§ EXERCISE
Only certain lines below are wanted: those starting at the line containing "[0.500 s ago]" and ending at the line containing "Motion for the", both included, each retyped exactly.

(Beginning of DATA SHOWN)

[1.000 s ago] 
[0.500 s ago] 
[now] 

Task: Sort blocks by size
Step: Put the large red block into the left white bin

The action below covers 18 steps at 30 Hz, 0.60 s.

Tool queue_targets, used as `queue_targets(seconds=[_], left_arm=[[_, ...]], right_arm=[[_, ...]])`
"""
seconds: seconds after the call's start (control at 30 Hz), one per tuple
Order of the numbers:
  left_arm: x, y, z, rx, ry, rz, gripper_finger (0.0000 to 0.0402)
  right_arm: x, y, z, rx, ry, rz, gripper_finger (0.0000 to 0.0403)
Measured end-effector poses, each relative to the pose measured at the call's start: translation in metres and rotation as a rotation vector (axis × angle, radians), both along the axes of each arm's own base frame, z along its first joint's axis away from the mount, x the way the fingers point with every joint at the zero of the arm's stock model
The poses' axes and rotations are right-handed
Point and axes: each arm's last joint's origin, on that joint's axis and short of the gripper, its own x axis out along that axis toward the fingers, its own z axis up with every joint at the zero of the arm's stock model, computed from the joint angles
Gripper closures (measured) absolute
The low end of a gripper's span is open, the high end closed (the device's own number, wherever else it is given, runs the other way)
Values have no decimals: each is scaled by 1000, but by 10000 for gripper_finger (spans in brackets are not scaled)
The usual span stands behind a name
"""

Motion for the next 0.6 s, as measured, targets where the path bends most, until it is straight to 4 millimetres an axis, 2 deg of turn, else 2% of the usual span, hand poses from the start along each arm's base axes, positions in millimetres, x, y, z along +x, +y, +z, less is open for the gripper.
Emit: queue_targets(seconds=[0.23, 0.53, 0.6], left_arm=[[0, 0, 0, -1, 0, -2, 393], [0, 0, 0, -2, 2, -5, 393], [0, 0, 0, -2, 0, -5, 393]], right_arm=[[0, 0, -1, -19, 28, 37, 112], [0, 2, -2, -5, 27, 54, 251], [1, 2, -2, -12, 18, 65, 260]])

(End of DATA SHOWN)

§ RESULT FOR THIS TASK
[0.500 s ago] 
[now] 

Task: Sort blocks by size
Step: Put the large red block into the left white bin

The action below covers 18 steps at 30 Hz, 0.60 s.

Tool queue_targets, used as `queue_targets(seconds=[_], left_arm=[[_, ...]], right_arm=[[_, ...]])`
"""
seconds: seconds after the call's start (control at 30 Hz), one per tuple
Order of the numbers:
  left_arm: x, y, z, rx, ry, rz, gripper_finger (0.0000 to 0.0402)
  right_arm: x, y, z, rx, ry, rz, gripper_finger (0.0000 to 0.0403)
Measured end-effector poses, each relative to the pose measured at the call's start: translation in metres and rotation as a rotation vector (axis × angle, radians), both along the axes of each arm's own base frame, z along its first joint's axis away from the mount, x the way the fingers point with every joint at the zero of the arm's stock model
The poses' axes and rotations are right-handed
Point and axes: each arm's last joint's origin, on that joint's axis and short of the gripper, its own x axis out along that axis toward the fingers, its own z axis up with every joint at the zero of the arm's stock model, computed from the joint angles
Gripper closures (measured) absolute
The low end of a gripper's span is open, the high end closed (the device's own number, wherever else it is given, runs the other way)
Values have no decimals: each is scaled by 1000, but by 10000 for gripper_finger (spans in brackets are not scaled)
The usual span stands behind a name
"""

Motion for the next 0.6 s, as measured, targets where the path bends most, until it is straight to 4 millimetres an axis, 2 deg of turn, else 2% of the usual span, hand poses from the start along each arm's base axes, positions in millimetres, x, y, z along +x, +y, +z, less is open for the gripper.

With this, the answer is complete.